L’esperienza del fallimento è spesso un qualcosa di doloroso per tutti, perché ci pone a confronto con i nostri errori e limiti, anche solo temporanei. Talvolta pensiamo che solo gli adulti possano sperimentarla, invece sempre più giovani si preoccupano di fallire e mettono in atto comportamenti disfunzionali per prevenirlo (es. non provare neanche a fare le cose) o per nasconderlo (es. accusando altri o celandolo).

Così sbagliare viene visto sempre e solo in un’accezione negativa, con il rischio di produrre pensieri che ci abbattano e non ci spingano a reagire alla situazione.

I giovani e il fallimento

Ciò è particolarmente vero per gli adolescenti che lottano quotidianamente con molteplici domande riguardanti se stessi e l’inadeguatezza personale e tendono a prendere a cuore qualsiasi tipo di fallimento.

“Se non riesco a fare la squadra, sono incompetente?”

“Non riesco a vincere la partita, sono un perdente?”

“Fatico ad un appuntamento, sono poco attraente?”

“Non riesco mantenere un’amicizia, gli altri mi allontanano?”

“Se non vengo invitato ad una festa, sono impopolare?”

“Non riesco ad imparare appena mi cimento in qualcosa, sono stupido/a?”

“Se non mi adeguo, sono un disadattato?”

Quegli adolescenti che rispondono “sì” alla maggior parte di queste domande rischiano di affidare il loro valore personale ad un risultato e sviluppare un dialogo interno negativo su se stessi.

Il dialogo interno

Nel peggiore dei casi, quando un’esperienza di fallimento viene vista come immodificabile, la prestazione fallimentare è equiparata all’essere un fallimento come persona. Così al senso di fallimento viene dato un valore duraturo e il dialogo interno diventa: “sarò sempre un fallimento” o “non sono altro che un fallimento”. Tutti questi sono giudizi distruttivi perché deprimono lo sforzo e disabilitano la speranza.

In questi casi, il fallimento è punitivo non per se stesso, ma perché il/la ragazzo/a usa l’esperienza per stigmatizzarsi: “ho sbagliato di nuovo!”, “non posso fare niente di giusto!”, “non imparerò mai!”, “non passerò mai l’esame”, “sono tutti più intelligenti di me!”, “sono davvero stupido/a!” ,”non vale neanche la pena provarci!”. Quando la scuola diventa un luogo di sicuro fallimento, molti studenti iniziano a odiarla, rinunciando a studiare.
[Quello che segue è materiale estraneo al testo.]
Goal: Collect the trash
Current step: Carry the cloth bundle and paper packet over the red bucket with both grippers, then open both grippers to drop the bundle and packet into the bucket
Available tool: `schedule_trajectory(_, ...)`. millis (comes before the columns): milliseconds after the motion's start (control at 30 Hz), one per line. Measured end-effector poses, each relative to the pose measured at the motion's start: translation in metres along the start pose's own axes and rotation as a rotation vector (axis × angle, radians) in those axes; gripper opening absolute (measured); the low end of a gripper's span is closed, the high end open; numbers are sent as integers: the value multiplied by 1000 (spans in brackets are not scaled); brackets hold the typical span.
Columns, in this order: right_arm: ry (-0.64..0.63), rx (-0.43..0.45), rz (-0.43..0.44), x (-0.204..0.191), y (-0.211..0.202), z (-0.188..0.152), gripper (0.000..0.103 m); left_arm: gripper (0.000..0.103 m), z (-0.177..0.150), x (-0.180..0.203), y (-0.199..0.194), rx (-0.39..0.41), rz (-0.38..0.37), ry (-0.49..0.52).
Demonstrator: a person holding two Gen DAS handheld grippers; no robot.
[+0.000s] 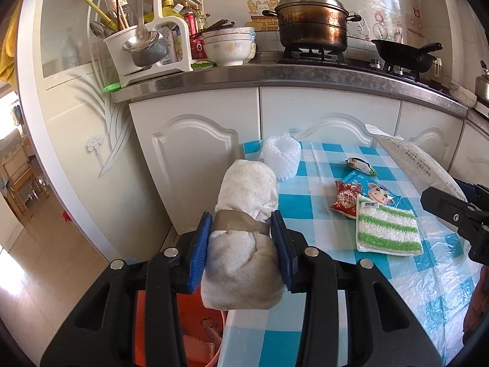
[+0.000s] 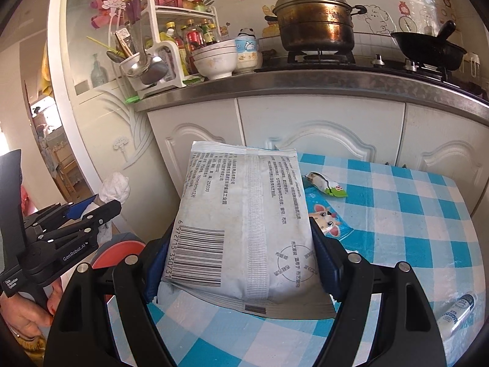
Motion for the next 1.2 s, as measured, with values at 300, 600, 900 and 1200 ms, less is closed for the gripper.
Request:
schedule_trajectory(300, -81, -17, 76, -57, 5, -2, 78, 41, -12, -39, -7, -14, 47, -35)
schedule_trajectory(600, -167, -75, 179, -123, 23, -21, 78, 41, -52, -95, -7, -82, 128, -103)
schedule_trajectory(900, -256, -188, 322, -201, 46, -64, 78, 41, -122, -165, -3, -211, 219, -225)
schedule_trajectory(1200, -344, -350, 428, -251, 76, -125, 79, 41, -178, -195, 3, -305, 228, -306)
Point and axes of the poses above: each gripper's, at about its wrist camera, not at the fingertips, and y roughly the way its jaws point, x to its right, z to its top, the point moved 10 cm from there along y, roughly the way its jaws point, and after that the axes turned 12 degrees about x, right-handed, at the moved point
Tale esperienza porta ad un punto di scelta, come una situazione” sliding doors”: essa può minare lo sforzo, e spingere a mollare, oppure può ispirare determinazione. È la seconda risposta che i genitori devono incoraggiare nei quando si verifica un fallimento.

I giovani e il fallimento: come aiutarli

Insegnare il fallimento non è cosa da poco. Impararlo da soli ancora di più. I giovanissimi di oggi non ne sono capaci. Seguono la didattica del “vincitore”: bisogna sempre essere primi, essere i migliori, essere ammirati da tutti.
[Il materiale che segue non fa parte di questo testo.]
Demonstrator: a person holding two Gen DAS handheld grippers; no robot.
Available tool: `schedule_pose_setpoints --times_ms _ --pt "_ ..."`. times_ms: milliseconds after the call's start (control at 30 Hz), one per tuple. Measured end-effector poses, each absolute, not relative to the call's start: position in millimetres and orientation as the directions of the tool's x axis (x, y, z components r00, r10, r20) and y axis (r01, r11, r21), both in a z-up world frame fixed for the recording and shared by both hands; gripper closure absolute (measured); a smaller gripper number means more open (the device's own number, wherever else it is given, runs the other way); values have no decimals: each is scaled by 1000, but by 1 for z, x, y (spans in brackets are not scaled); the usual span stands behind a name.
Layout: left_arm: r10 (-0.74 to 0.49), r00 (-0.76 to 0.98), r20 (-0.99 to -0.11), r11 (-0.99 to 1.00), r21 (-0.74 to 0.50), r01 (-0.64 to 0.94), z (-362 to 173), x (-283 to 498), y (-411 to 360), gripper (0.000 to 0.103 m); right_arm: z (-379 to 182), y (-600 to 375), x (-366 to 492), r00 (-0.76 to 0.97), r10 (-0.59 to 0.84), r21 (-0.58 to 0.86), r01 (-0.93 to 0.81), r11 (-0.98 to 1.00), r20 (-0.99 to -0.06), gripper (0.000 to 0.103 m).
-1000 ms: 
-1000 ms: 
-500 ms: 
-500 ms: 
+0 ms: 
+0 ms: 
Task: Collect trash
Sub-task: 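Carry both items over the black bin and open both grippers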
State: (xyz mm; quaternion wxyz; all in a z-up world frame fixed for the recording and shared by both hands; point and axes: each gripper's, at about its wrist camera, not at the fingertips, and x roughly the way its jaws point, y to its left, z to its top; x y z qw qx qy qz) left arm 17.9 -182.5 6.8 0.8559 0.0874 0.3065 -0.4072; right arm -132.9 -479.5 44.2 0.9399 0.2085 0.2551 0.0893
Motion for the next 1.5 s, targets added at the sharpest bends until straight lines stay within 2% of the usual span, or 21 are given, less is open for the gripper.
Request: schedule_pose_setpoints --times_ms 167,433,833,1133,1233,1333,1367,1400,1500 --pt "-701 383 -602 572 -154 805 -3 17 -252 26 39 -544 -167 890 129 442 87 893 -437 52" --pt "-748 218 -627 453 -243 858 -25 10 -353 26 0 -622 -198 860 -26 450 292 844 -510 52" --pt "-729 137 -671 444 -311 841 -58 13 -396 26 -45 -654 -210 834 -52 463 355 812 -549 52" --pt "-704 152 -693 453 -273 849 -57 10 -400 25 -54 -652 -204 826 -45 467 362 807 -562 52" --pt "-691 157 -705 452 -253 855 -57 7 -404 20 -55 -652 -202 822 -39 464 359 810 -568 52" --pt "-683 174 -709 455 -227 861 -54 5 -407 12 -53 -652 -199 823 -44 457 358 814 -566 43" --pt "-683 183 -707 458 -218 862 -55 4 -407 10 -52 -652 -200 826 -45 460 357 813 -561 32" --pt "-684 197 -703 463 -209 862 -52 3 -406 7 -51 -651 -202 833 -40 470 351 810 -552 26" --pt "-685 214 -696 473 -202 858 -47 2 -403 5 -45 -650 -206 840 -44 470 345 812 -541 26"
Viviamo anche in una società che mette in mostra sempre chi è primo, chi emerge. Ma cosa accade quando, ad un certo punto, si fallisce? Come i giovani affrontano questa esperienza?
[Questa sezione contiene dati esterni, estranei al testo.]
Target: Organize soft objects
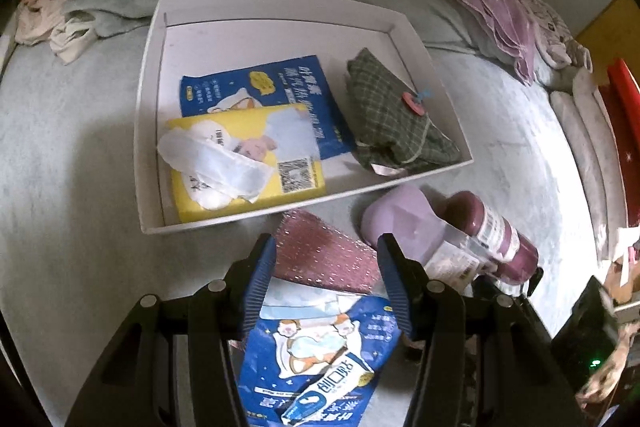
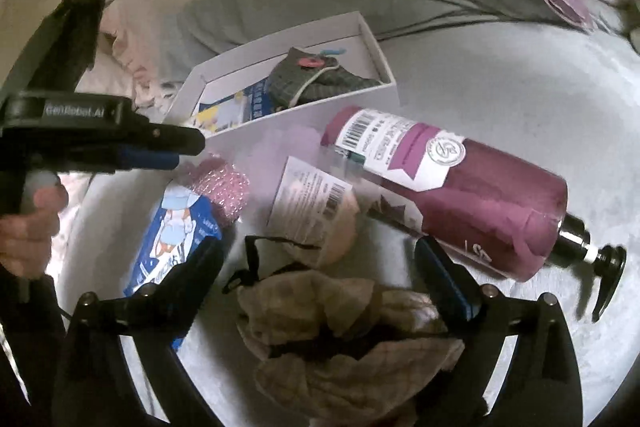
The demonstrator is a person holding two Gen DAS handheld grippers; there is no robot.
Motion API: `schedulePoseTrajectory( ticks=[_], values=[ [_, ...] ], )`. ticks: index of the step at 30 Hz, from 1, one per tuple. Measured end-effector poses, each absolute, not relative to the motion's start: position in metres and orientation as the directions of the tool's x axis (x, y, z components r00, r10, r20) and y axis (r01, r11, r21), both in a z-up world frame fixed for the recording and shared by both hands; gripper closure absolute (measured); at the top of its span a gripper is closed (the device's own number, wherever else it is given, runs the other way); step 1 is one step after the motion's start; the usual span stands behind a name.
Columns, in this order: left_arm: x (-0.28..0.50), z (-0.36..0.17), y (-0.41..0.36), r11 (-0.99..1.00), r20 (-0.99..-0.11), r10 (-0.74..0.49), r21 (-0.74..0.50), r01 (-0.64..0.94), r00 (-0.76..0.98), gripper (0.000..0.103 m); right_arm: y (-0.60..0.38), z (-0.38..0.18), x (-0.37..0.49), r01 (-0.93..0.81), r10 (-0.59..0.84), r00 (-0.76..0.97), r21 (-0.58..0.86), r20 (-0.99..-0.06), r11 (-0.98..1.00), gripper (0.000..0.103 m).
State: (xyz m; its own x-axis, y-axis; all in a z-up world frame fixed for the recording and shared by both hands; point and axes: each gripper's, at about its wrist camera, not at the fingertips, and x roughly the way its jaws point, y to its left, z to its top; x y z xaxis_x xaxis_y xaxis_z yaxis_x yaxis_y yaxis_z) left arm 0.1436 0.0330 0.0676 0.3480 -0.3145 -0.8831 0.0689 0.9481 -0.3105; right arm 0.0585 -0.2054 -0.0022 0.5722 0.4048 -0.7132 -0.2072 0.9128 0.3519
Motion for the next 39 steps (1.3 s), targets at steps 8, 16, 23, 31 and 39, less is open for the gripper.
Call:
schedulePoseTrajectory(
  ticks=[8,16,23,31,39],
  values=[
    [0.145,0.068,0.045,0.947,-0.879,-0.306,-0.319,0.027,0.367,0.051,-0.222,-0.009,0.056,-0.204,0.498,0.595,0.481,-0.630,0.853,0.006],
    [0.144,0.069,0.038,0.951,-0.879,-0.301,-0.305,0.050,0.369,0.051,-0.212,-0.006,0.055,-0.236,0.464,0.577,0.407,-0.672,0.883,0.008],
    [0.142,0.071,0.037,0.950,-0.866,-0.309,-0.300,0.087,0.392,0.051,-0.219,0.017,0.051,-0.347,0.537,0.573,0.411,-0.619,0.843,0.048],
    [0.140,0.075,0.055,0.939,-0.844,-0.335,-0.336,0.074,0.419,0.051,-0.231,0.022,0.092,-0.347,0.594,0.354,0.488,-0.722,0.801,0.066],
    [0.140,0.074,0.057,0.938,-0.846,-0.336,-0.338,0.071,0.413,0.051,-0.237,0.008,0.113,-0.297,0.675,0.230,0.610,-0.701,0.735,0.068]
  ],
)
Purtroppo quello che emerge è che gli adolescenti di oggi risultano sprovvisti degli strumenti per rielaborare la sconfitta, il lutto, la perdita, con il rischio che diventino praticamente degli “analfabeti emotivi” o, meglio ancora, degli “insensibili” rispetto al dolore.

Anche le esperienze negative insegnano

Perché anche il dolore serve, anche se fa male, fa crescere, porta ad evolversi, non è sempre e solo una cosa negativa. Il dolore può trasformarsi in qualcosa di positivo.

I giovani di oggi risultano iperstimolati fin da piccoli ad aspettative elevate, non solo familiari, ma della società in generale dove conta il successo e la spettacolarità, l’estetica e la bellezza. Questo fa sì che quando arriva, l’adolescenza si caratterizza per un crollo di aspettative, di quegli ideali talmente elevati per i quali non si è mai all’altezza.

«NON SONO ABBASTANZA» è la frase che sento più ripetere in terapia dagli adolescenti.

La vita è fatta anche di inciampi, fallimenti e non bisogna negarli, ma imparare ad utilizzarli per il futuro.

E’ importante però trasmettere il concetto che: ANCHE DALLE CADUTE, seppur dolorose, S’IMPARA e che il successo non è uno stadio tutto-o-nulla, ma è frutto di un PERCORSO, di un PROCESSO che passa anche attraverso cadute e sconfitte.

Aiutiamo i giovani a diventare RESILENTI.